**** RECORDS SHOWN

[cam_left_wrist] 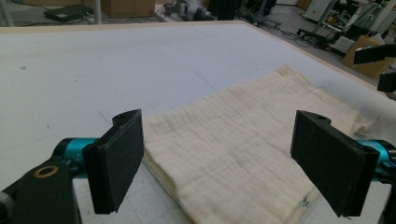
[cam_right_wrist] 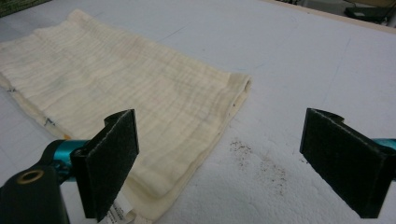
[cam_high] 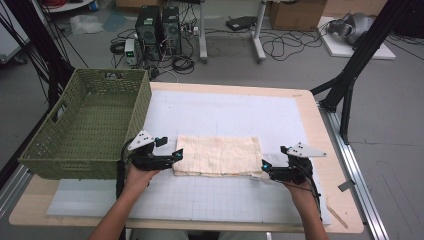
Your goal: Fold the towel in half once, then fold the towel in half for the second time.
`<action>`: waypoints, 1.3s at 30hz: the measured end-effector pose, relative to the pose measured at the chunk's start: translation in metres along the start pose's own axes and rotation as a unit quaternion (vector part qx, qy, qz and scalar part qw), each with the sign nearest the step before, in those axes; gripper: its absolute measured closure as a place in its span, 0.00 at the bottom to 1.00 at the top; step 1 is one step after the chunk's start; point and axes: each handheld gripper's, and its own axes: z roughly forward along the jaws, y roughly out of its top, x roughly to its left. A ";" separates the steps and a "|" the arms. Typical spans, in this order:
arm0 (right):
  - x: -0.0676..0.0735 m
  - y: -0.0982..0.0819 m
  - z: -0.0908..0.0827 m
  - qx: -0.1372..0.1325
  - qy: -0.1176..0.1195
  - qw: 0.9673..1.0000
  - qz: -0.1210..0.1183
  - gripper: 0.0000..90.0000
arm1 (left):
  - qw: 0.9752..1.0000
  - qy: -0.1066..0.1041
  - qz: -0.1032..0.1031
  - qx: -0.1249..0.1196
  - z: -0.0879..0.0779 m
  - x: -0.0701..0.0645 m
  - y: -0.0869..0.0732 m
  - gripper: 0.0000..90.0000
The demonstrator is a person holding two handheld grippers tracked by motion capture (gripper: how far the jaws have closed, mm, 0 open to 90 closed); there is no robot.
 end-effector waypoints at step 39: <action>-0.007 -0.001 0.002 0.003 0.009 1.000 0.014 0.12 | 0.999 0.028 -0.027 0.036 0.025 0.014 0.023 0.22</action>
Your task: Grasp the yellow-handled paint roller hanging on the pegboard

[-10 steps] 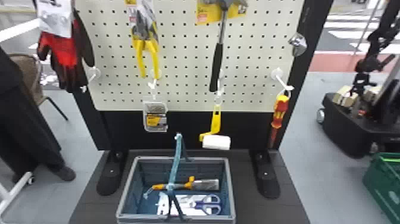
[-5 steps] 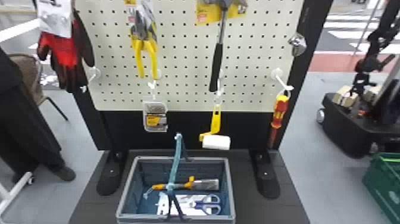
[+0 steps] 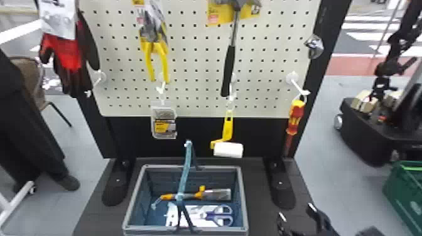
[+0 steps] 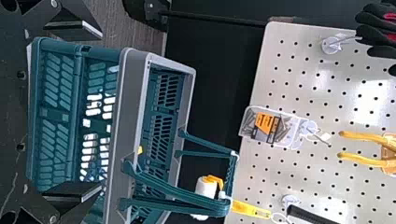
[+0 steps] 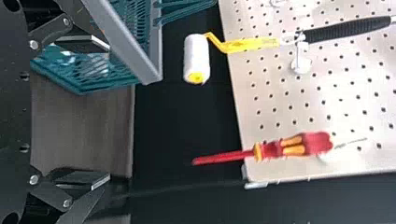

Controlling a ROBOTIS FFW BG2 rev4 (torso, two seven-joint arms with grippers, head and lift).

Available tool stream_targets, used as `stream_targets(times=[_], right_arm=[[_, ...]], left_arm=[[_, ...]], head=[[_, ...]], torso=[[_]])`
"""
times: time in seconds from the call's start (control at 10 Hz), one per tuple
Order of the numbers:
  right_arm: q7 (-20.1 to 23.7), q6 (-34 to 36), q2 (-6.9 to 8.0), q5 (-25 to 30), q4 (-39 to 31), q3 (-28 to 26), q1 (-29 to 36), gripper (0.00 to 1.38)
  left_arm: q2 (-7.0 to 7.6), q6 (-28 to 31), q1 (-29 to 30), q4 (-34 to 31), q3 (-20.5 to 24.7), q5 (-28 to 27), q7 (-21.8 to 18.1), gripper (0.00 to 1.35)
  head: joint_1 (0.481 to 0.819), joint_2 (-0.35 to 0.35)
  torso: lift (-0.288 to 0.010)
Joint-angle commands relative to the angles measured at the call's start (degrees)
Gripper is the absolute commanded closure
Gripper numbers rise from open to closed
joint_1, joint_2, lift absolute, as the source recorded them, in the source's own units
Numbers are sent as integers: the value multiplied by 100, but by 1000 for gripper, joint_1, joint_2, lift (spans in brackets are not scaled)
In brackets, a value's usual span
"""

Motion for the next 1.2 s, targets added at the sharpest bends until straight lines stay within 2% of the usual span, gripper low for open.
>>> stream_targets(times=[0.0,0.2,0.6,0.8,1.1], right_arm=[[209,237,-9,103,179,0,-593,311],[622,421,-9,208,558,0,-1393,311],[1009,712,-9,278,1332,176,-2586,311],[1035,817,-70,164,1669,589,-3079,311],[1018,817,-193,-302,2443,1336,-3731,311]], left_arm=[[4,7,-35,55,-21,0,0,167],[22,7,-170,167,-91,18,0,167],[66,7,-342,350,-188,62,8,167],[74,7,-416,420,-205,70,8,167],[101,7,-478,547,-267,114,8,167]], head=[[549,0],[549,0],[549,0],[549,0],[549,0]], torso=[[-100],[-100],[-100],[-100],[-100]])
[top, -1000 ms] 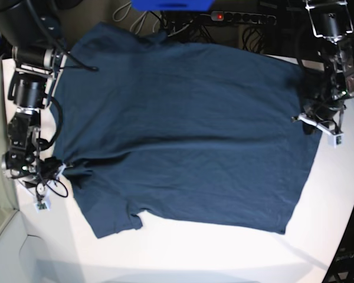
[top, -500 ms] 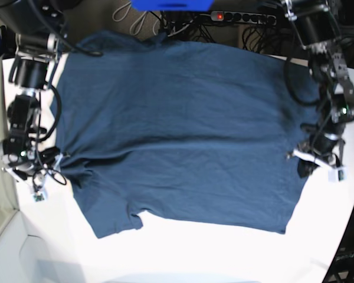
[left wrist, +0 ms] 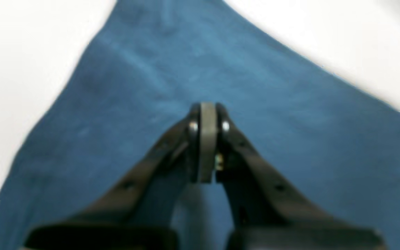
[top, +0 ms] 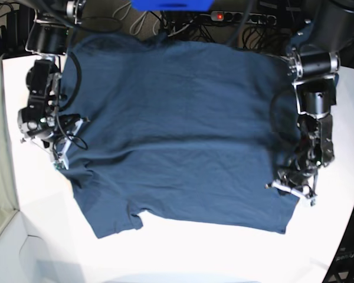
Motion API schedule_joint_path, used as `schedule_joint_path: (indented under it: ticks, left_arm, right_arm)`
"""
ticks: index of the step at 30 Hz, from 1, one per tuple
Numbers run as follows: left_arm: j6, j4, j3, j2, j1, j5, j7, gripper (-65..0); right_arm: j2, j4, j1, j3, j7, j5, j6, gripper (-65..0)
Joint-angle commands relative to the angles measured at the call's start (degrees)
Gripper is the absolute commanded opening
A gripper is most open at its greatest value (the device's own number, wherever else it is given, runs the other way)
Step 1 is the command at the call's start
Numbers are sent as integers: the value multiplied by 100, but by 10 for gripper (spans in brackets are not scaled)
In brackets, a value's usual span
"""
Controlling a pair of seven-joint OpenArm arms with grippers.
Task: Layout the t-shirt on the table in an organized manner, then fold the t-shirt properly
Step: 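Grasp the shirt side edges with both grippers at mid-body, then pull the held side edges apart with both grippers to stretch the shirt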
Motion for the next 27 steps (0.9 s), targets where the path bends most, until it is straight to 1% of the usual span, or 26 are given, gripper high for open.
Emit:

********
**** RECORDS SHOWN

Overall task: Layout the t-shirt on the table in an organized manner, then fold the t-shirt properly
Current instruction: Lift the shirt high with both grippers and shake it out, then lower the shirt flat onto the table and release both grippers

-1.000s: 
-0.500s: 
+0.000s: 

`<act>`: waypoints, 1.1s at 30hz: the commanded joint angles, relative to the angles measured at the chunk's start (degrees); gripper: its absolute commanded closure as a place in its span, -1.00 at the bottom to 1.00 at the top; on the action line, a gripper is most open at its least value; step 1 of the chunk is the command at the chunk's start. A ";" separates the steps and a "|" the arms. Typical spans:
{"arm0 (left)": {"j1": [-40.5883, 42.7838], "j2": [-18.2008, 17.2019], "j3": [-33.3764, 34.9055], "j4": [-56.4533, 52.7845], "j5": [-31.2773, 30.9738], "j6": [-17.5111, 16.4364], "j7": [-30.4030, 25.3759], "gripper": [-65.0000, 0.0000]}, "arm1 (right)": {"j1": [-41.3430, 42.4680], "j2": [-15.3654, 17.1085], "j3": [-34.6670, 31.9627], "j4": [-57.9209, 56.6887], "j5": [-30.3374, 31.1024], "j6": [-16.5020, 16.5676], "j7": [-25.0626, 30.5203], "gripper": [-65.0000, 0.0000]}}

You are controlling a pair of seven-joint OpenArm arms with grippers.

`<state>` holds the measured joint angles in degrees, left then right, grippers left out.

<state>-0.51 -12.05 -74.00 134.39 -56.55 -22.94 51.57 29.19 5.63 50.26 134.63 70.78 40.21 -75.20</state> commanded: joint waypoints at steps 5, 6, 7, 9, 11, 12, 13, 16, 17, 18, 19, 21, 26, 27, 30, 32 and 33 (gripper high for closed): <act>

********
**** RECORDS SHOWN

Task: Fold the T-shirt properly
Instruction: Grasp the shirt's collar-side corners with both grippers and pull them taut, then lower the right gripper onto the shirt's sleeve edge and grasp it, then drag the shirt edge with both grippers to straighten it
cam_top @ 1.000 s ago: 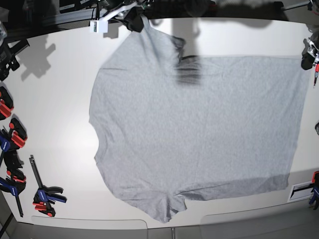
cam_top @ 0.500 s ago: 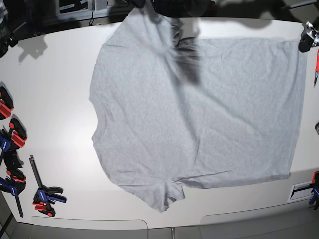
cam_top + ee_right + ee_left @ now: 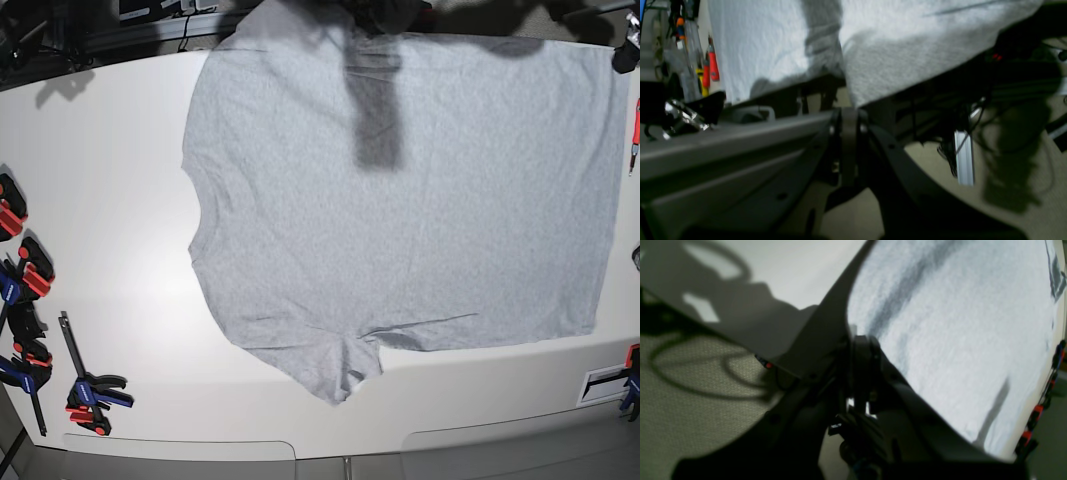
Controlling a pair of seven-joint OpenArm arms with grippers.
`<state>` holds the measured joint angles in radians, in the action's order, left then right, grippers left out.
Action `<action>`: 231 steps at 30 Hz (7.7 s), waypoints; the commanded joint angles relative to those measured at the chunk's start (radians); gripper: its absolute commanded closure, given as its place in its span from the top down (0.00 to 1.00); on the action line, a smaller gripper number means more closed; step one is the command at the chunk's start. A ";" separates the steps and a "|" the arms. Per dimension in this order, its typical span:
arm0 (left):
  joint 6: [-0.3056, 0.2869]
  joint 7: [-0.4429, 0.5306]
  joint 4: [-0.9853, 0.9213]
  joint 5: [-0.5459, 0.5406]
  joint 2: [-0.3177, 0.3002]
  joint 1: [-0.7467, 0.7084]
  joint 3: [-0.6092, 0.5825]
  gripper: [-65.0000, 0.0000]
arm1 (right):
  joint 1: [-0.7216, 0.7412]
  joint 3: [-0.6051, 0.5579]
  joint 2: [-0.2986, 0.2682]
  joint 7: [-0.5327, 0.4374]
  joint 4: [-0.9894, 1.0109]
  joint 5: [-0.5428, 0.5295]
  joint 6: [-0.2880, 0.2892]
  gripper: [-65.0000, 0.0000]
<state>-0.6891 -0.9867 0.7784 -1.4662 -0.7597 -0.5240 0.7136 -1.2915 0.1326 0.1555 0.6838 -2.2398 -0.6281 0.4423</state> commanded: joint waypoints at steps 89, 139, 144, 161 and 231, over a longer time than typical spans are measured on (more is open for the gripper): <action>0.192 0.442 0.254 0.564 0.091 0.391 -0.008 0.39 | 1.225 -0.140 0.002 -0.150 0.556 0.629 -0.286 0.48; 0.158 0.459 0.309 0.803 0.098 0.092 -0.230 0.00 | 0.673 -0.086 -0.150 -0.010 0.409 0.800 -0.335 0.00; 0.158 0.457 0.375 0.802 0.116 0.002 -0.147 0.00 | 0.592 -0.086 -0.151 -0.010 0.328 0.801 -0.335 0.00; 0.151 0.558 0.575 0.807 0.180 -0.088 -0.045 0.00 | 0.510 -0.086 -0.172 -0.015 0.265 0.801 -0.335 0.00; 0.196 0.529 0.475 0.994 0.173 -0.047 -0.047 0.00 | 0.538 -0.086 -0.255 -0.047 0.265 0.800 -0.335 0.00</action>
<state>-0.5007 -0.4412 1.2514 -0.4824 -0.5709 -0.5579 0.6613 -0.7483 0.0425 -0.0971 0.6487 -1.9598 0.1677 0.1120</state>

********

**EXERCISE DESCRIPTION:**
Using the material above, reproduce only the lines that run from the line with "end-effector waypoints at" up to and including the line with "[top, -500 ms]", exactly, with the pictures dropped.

**SOLUTION BELOW:**
 end-effector waypoints at step 39: <action>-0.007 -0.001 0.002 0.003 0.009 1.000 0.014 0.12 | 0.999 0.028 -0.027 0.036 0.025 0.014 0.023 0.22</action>
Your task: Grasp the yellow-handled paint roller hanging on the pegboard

[-10 steps] 
[-5 steps] 
[+0 steps] 
[+0 steps] 
[+0 steps] 

Controlling a ROBOTIS FFW BG2 rev4 (torso, two seven-joint arms with grippers, head and lift).

Available tool stream_targets, used as `stream_targets(times=[_], right_arm=[[_, ...]], left_arm=[[_, ...]], head=[[_, ...]], torso=[[_]])`
"""
times: time in seconds from the call's start (control at 10 Hz), one per tuple
Order of the numbers:
  right_arm: q7 (-20.1 to 23.7), q6 (-34 to 36), q2 (-6.9 to 8.0), q5 (-25 to 30), q4 (-39 to 31), q3 (-28 to 26), q1 (-29 to 36), gripper (0.00 to 1.38)
  left_arm: q2 (-7.0 to 7.6), q6 (-28 to 31), q1 (-29 to 30), q4 (-34 to 31), q3 (-20.5 to 24.7), q5 (-28 to 27), q7 (-21.8 to 18.1), gripper (0.00 to 1.35)
  head: joint_1 (0.481 to 0.819), joint_2 (-0.35 to 0.35)
  torso: lift (-0.288 to 0.010)
Joint-angle commands relative to the angles measured at the call's start (degrees)
Gripper is the absolute commanded closure
Gripper numbers rise from open to closed
joint_1, joint_2, lift absolute, as the source recorded them, in the source's own units
Numbers are sent as integers: the value multiplied by 100, but by 1000 for gripper, joint_1, joint_2, lift (spans in brackets are not scaled)
In brackets, a value's usual span
"""

Motion for the next 1.2 s, targets added at the sharpest bends until straight lines stay within 2% of the usual span, gripper low for open.
>>> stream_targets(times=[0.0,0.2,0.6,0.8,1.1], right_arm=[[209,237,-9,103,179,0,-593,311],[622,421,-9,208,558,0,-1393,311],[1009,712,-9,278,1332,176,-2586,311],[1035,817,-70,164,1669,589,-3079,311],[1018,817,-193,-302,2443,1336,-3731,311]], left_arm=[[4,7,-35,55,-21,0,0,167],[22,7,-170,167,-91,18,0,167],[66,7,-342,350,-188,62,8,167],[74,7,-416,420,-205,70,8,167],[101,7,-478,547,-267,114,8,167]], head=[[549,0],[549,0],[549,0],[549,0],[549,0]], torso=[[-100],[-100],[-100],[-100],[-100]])
[top, -1000 ms] 
[top, -500 ms] 

The answer was written out completely.